* TASK OBJECTIVE
Show every line of the data below that includes the word "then".

* EXERCISE DATA
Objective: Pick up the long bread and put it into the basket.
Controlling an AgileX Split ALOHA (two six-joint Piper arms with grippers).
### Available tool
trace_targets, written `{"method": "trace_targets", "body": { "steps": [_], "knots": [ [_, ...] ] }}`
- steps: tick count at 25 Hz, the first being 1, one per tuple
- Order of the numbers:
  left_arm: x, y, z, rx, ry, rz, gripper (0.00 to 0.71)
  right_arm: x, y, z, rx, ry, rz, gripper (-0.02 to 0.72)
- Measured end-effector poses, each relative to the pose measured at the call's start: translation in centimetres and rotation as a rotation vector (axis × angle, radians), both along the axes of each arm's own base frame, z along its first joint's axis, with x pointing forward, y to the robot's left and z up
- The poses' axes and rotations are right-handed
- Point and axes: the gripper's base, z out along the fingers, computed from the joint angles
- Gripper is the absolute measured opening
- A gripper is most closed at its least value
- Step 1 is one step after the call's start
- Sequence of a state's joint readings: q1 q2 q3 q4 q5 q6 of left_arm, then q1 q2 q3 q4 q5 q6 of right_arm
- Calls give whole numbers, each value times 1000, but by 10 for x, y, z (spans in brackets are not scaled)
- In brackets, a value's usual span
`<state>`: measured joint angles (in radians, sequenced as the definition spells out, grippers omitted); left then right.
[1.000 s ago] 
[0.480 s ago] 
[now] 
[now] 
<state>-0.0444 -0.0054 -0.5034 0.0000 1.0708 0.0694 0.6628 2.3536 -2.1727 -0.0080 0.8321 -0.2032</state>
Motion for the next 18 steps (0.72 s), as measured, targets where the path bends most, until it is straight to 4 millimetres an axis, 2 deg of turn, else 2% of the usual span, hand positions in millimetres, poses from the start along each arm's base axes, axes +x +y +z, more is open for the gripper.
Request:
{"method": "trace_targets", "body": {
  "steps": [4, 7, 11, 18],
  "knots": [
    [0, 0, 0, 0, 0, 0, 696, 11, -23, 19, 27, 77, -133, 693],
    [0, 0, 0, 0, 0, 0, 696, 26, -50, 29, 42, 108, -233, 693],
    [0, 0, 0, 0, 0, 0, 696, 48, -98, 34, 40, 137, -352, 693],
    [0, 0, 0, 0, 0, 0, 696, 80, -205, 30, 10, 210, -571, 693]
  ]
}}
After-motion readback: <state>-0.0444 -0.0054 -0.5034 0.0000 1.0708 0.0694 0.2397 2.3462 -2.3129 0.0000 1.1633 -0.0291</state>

* OUTPUT BELOW
- Sequence of a state's joint readings: q1 q2 q3 q4 q5 q6 of left_arm, then q1 q2 q3 q4 q5 q6 of right_arm
`<state>`: measured joint angles (in radians, sequenced as the definition spells out, grippers omitted); left then right.

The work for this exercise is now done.